Join Our In Depth Training And Certificate Course, The Foundation Of Sound Healing

Cultures world over understood the nature of sound as a bridge into other worlds, as an invocation of the Divine, as a method for creating deep healing, and for expressing and manifesting that which is desired. 
  
In modern times, growing study and experimentation has been placed on a variety of sound healing modalities.  Music Therapy was determined to be a highly beneficial therapeutic tool just after World War II.  Today, it is taught in medical colleges, and used in hospitals, hospices, and clinics world wide.  It uses more traditional music to create an environment that supports emotional processing and healing.  Musicians, therapists, medical doctors, scientists and clinicians have found the ability to use sound to increase feelings of wellness, relaxation, spiritual development, and physiological healing.  They are re-discovering the ancient secrets of Buddhist chants, indigenous shamanic practices, and a vast number of methods other cultures have used, with sound, for eons, as well as discovering new techniques and devices.  Medical doctors regularly use sound devices to look into the human body (sonograms,) and use high frequency sounds to pulverize kidney stones and other non-beneficial tissue.  Dr.

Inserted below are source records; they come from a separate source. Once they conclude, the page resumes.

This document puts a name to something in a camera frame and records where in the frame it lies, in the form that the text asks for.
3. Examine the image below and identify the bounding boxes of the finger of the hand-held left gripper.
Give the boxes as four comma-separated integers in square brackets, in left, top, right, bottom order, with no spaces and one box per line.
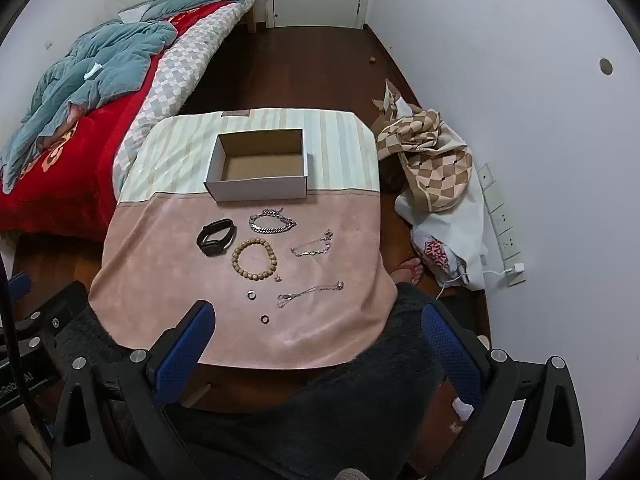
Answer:
[20,280,92,356]
[7,272,32,306]

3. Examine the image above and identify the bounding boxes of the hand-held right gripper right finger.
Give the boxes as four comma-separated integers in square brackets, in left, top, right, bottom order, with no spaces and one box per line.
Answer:
[421,302,587,480]

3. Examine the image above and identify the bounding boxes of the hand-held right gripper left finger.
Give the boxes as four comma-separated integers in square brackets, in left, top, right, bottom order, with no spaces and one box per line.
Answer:
[51,300,217,480]

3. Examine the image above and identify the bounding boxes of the wooden bead bracelet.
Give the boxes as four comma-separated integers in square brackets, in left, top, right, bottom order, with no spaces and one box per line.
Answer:
[231,238,277,283]

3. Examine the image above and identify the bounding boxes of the black smart band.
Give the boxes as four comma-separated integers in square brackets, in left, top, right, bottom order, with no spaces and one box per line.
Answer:
[196,218,237,258]

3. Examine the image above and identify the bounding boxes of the thin silver necklace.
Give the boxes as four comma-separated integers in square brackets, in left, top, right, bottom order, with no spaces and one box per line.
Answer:
[276,280,345,309]

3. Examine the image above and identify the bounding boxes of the thick silver chain bracelet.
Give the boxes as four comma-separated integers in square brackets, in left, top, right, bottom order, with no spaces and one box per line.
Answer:
[248,207,298,235]

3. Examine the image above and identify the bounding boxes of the thin silver bracelet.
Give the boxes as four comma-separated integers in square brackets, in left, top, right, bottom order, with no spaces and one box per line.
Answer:
[290,228,335,258]

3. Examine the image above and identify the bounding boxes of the white cardboard box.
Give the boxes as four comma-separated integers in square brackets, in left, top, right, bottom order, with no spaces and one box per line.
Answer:
[204,128,309,203]

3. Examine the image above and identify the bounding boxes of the red flip-flop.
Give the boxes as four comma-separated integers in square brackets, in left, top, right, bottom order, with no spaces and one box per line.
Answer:
[390,256,425,286]

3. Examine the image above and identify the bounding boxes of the black fleece pants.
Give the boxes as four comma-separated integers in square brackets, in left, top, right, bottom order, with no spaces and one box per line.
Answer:
[55,280,481,480]

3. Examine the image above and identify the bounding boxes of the bed with red blanket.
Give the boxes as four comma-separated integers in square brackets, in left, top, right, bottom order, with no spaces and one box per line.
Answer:
[0,0,251,241]

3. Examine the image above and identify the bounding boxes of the checkered beige bag pile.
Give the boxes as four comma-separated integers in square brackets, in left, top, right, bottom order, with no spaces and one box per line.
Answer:
[395,120,488,291]

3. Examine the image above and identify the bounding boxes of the white power strip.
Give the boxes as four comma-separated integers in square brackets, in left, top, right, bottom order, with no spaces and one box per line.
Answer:
[477,162,527,286]

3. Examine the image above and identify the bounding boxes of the beige checkered cloth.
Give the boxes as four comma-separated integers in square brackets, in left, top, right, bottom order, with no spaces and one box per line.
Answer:
[375,110,473,213]

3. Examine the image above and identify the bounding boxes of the teal quilt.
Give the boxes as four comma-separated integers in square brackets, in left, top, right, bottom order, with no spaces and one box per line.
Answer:
[0,0,258,195]

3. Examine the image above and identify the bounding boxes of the checkered bedsheet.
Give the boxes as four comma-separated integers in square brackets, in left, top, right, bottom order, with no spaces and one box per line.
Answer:
[111,2,261,196]

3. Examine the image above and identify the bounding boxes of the white charging cable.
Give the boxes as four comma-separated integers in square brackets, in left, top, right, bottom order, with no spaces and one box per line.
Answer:
[435,267,511,302]

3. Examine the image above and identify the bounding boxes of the wooden bed frame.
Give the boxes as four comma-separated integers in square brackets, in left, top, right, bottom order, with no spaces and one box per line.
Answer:
[245,0,266,33]

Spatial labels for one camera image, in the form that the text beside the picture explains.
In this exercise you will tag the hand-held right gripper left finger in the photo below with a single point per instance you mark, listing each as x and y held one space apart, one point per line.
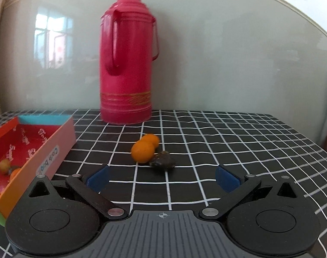
99 179

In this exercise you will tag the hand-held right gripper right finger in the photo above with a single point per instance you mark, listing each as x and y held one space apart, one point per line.
228 180

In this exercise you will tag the colourful cardboard box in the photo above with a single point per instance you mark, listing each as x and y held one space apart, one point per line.
45 150

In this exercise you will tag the dark shrivelled fruit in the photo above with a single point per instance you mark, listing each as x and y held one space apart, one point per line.
162 161

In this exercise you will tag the large orange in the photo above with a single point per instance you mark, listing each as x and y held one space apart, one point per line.
15 174

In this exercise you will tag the small orange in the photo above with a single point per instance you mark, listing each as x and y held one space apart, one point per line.
4 165

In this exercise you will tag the black checked tablecloth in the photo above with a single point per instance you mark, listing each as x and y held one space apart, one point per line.
233 145

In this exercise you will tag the red thermos flask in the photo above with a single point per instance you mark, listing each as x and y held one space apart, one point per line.
125 67

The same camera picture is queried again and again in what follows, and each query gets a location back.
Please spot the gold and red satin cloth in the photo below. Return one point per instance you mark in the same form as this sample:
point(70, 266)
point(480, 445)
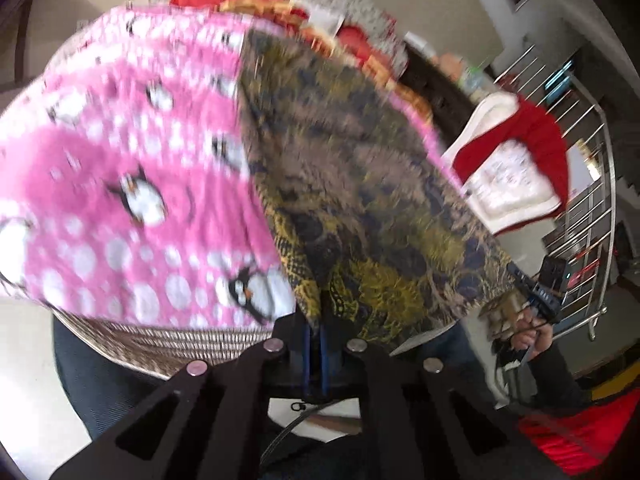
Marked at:
point(400, 95)

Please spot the red fabric bag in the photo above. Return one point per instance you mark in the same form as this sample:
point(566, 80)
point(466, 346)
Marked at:
point(575, 440)

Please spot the person's right forearm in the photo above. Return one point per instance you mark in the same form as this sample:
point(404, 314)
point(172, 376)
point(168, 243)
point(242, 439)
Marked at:
point(557, 380)

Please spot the white embroidered cloth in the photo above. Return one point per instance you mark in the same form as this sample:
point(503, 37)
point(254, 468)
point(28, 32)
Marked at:
point(510, 180)

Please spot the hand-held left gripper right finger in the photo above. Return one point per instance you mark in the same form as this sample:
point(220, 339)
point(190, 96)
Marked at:
point(400, 410)

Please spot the woven straw mat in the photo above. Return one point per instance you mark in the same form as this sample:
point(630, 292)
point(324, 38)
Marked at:
point(175, 345)

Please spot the white pillow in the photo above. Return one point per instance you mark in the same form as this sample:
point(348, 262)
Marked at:
point(325, 20)

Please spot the person's right hand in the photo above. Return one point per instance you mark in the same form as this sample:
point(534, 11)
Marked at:
point(532, 335)

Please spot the pink penguin print blanket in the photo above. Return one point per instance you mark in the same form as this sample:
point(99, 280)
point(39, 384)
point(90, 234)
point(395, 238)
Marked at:
point(100, 185)

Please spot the clear plastic bottle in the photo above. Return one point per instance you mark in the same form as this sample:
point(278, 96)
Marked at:
point(472, 82)

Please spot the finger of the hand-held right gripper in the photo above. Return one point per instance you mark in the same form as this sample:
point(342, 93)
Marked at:
point(520, 276)

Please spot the peach coloured bag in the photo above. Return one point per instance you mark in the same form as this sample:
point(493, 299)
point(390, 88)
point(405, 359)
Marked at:
point(450, 63)

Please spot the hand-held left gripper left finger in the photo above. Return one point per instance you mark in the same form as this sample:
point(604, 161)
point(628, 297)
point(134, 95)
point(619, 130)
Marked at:
point(220, 410)

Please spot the brown floral patterned shirt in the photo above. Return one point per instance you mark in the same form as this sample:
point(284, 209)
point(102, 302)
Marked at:
point(350, 185)

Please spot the white paper sheet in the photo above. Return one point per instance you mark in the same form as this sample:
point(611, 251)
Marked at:
point(292, 420)

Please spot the person's dark blue trousers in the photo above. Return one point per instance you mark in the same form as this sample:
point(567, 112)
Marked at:
point(100, 400)

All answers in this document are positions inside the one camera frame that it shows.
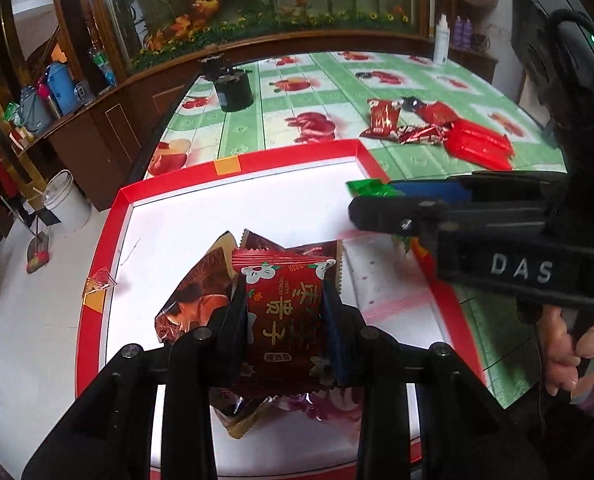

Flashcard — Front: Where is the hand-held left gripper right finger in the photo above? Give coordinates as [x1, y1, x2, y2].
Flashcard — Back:
[322, 280, 542, 480]

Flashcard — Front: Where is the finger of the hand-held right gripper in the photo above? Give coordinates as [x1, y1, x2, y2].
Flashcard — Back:
[392, 172, 568, 203]
[348, 195, 552, 246]

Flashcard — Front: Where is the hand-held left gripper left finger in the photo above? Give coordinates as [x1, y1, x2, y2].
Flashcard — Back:
[22, 280, 250, 480]

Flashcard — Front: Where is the green snack packet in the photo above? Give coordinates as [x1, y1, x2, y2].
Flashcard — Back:
[346, 179, 403, 198]

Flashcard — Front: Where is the red white-flower snack packet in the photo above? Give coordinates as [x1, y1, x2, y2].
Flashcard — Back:
[231, 249, 340, 396]

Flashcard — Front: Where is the brown roast-meat snack packet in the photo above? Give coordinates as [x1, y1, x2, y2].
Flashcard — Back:
[154, 230, 243, 346]

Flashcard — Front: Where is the large red snack packet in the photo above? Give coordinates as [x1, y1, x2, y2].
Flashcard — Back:
[444, 119, 515, 171]

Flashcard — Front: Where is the red cardboard box tray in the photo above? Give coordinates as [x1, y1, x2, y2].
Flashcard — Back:
[74, 139, 488, 480]

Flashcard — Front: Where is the person's right hand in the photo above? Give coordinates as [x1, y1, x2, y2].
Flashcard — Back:
[539, 307, 594, 396]

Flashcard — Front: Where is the small red snack packet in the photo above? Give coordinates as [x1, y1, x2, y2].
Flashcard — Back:
[397, 125, 450, 147]

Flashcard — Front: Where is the clear plastic zip bag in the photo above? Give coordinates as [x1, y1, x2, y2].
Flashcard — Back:
[344, 235, 445, 323]

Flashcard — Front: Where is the red black-ended snack packet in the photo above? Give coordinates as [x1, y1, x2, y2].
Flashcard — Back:
[402, 96, 460, 126]

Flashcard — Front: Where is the red striped snack packet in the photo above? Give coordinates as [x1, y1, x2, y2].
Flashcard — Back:
[359, 99, 403, 140]

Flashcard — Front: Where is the clear plastic scrap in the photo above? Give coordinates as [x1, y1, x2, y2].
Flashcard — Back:
[82, 267, 115, 297]

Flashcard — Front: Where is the white spray bottle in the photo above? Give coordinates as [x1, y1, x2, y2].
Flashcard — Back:
[433, 14, 450, 66]

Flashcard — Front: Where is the black cylindrical container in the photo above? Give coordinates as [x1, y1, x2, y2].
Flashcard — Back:
[214, 67, 255, 113]

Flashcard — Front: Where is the broom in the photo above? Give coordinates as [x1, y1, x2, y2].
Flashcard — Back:
[26, 187, 53, 274]

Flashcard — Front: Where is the white plastic bucket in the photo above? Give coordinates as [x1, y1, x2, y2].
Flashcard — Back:
[41, 170, 93, 233]

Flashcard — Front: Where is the small black object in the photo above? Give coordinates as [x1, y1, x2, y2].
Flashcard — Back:
[199, 55, 228, 78]

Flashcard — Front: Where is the wooden cabinet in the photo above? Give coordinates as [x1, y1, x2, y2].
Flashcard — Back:
[17, 32, 500, 213]

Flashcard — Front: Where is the artificial flower display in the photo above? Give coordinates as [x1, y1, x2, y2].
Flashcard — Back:
[84, 0, 428, 71]

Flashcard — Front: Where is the green plastic bottle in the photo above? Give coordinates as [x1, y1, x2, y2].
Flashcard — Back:
[92, 47, 118, 86]

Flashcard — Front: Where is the grey-blue bag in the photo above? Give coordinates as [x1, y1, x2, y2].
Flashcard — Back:
[20, 85, 53, 136]

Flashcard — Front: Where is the blue thermos jug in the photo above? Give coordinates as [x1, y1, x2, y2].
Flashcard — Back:
[44, 62, 78, 116]

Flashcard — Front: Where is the wooden wall shelf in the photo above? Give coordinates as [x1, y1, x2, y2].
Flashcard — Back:
[459, 0, 498, 17]

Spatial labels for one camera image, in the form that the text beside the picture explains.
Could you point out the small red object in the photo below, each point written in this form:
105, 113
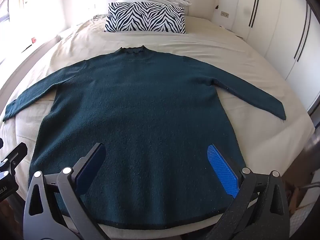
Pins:
33, 40

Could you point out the beige bed sheet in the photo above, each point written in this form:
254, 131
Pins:
212, 50

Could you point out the wall socket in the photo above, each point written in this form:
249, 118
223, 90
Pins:
224, 14

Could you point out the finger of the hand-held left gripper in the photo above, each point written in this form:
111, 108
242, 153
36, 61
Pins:
15, 156

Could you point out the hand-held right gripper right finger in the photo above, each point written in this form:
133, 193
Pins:
222, 172

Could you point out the zebra print pillow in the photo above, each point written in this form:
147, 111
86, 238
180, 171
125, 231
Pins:
145, 17

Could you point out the dark teal knit sweater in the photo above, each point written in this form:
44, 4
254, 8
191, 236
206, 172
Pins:
150, 105

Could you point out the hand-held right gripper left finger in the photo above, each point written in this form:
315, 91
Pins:
93, 165

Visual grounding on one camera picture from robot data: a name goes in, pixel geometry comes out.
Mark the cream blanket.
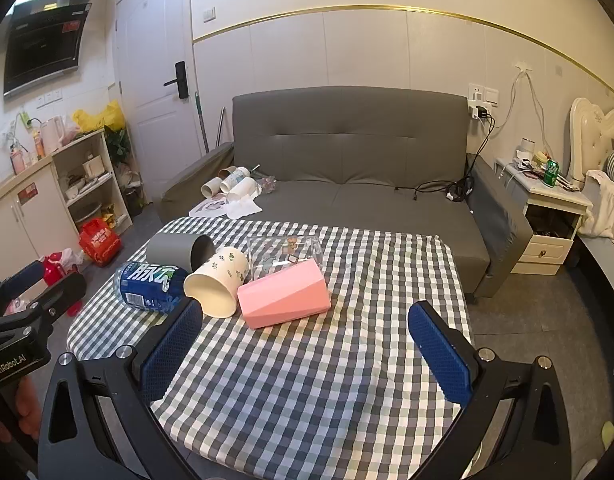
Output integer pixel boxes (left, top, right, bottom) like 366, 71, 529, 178
577, 170, 614, 247

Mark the red paper bag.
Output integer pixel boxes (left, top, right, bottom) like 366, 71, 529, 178
79, 218, 124, 267

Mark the person's left hand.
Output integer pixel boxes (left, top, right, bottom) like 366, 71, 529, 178
7, 382, 44, 439

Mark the pink faceted cup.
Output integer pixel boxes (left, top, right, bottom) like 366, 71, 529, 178
237, 259, 332, 330

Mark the grey sofa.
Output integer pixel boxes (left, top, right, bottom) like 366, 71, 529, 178
154, 86, 534, 305

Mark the pink kettle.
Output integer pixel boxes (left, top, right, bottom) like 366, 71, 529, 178
39, 116, 68, 156

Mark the black power cable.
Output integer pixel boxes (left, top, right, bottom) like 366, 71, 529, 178
394, 110, 496, 204

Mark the cream tufted headboard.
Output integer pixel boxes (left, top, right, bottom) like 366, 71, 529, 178
568, 97, 614, 191

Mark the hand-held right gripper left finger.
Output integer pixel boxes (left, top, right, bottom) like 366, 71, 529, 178
37, 298, 208, 480

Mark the kitchen counter cabinet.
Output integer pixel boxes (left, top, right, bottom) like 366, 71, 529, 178
0, 154, 84, 282

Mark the yellow plastic bag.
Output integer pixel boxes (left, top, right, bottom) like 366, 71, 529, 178
73, 100, 126, 134

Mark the cream leaf print cup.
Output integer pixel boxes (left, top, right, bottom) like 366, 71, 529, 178
183, 246, 251, 319

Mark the white cable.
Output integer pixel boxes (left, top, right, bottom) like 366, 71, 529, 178
497, 61, 556, 160

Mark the white door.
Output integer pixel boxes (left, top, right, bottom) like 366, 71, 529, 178
115, 0, 196, 207

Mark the grey cup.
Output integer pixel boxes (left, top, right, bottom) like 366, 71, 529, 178
146, 231, 216, 272

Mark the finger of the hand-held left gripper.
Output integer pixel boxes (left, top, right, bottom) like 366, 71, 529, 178
34, 272, 88, 319
0, 260, 46, 306

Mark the bed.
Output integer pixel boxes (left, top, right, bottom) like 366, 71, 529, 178
576, 220, 614, 313

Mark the green checked tablecloth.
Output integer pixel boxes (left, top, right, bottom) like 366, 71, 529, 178
67, 217, 475, 480

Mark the red and white plastic bag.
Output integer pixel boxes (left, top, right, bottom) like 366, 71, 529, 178
40, 248, 86, 287

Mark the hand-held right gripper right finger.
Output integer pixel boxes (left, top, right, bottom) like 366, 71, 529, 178
408, 301, 574, 480

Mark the pink bottle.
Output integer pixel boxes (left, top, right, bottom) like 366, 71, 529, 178
9, 142, 28, 175

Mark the white printed paper cup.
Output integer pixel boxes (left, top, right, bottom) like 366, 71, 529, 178
219, 167, 251, 194

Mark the blue drink can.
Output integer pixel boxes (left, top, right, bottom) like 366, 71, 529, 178
114, 261, 190, 315

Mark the white printed paper sheet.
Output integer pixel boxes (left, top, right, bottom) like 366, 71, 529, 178
189, 197, 263, 220

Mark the black range hood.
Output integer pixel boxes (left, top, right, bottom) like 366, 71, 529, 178
3, 0, 100, 97

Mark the green plant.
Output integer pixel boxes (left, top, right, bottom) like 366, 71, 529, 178
107, 126, 131, 167

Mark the cream nightstand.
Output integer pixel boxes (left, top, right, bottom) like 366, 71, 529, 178
495, 156, 594, 277

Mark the open shelf unit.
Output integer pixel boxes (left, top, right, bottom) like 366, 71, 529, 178
52, 128, 134, 242

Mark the clear plastic sticker cup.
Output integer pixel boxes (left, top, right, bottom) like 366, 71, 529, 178
247, 234, 322, 281

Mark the black door lock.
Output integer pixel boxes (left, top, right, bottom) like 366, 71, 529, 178
163, 61, 188, 100

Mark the green mop handle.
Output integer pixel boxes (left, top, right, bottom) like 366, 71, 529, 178
193, 91, 210, 157

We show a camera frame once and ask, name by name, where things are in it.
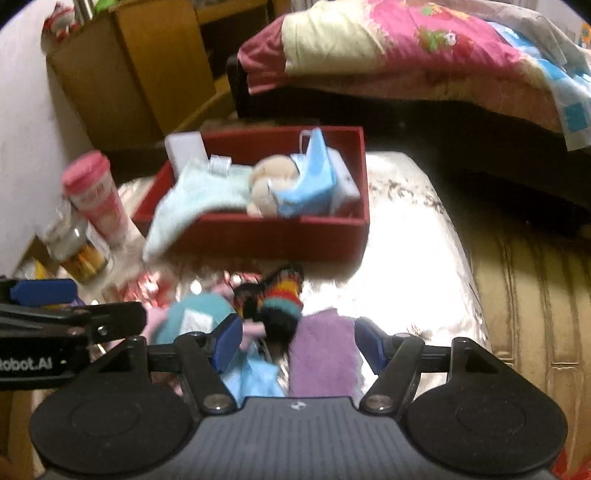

Guy Manners of England developed ‘cymatherapy’, using sound frequencies from a tone generator directly applied to the patient’s body.  His work was based on the research of Dr. Hans Jenny of Switzerland, which proved the incredible effects of soundwaves on physical substances. 
  
Dr. Mitchell Gaynor, MD, an oncologist with Cornell University Medical Center, has found that the use of simple sound tools, such as crystal or Tibetan “singing bowls”, chant, and meditative practices, can significantly reduce cancer tissue, and improve longevity and quality of life in his patients, when coupled with traditional therapies (over those using only traditional therapy.)  Dr. John Beaulieu, ND, has found the use of tuning forks can instigate balance in the nervous system, and has shown the increase of release of nitric oxide, a key component for healthy tissue and organs, via simple use of tuning forks.  Dr. Molly Scott, PhD, has found expressing of “deep story” through ‘felt’ sounds, gives relief to psychological trauma, through voicing trauma which has been stored in the limbic region of the brain.  She suggests, in many patients, this trauma may not be accessed through traditional language based therapies, as the experience of the trauma bypassed language centers of the brain when it occurred.  Giving ‘voice’ to the trauma, through the feelings which occurred at the time, can allow the “deep story” to emerge and be processed in healing ways.  
  
This is one form of ‘toning’, which we all have experienced, and can easily use.  Just as an infant cries when experiencing pain, then is ‘all better’ the very next moment, playing joyfully again, as if nothing occurred, by giving voice to the pain or trauma we experience, it is not stored in our neurology or tissue, and we are healed.  Mystics, shamans, and modern ‘intuitive healers’ can see this trauma, stored, not only in tissue, but in our ‘energy bodies’.  They would suggest that, over time, this keeps the natural rhythm of our energetic system  from moving freely, causing blocks and restrictions.  Our attitudes and beliefs tie into this, from feeling wounded, victimized, traumatized unjustly, to being taught that we are not worthy of the great significance we hold as human beings, children of the Divine.  By giving voice to our pent-up feelings, we can create great release of stress and wounding.  By honoring the sanctity of life within and around us, we can come into deep states of harmony, ecstasy, and union, or, connection with all life. 
  
Some sound practitioners utilize “sacred sound”, which varies in meaning, beginning with those who call upon the Divine nature of creation through traditional chants, and mantras.  Some languages are said to hold the very nature of that which is spoken in the sound of the word itself.  Thus, calling upon that which is held as sacred, in a devotional manner, can bring about a sense of connection to the Divine, and create joyous states of wellness and ecstasy.  Some of the more mystical sound healers utilize advanced techniques of meditation and ‘subtle’ awareness, to couple with those energies they hold as ‘pure’ or ‘divine’, and give voice to them, much like a channel giving a reading of ‘other beings.’  This can cause incredible feeling states of wellness and connection to the sacred, in mystical experiences. 
 
No matter what your belief system, or spiritual discipline, you will find a growing number of practitioners incorporating sound therapies, modalities, techniques, and technologies which can assist you in enhancing your physical, emotional, mental, and spiritual wellness.  A quick search of “sound healing” on line can bring you in touch with numerous individuals, clinics, schools, and organizations using sound in therapeutic practice.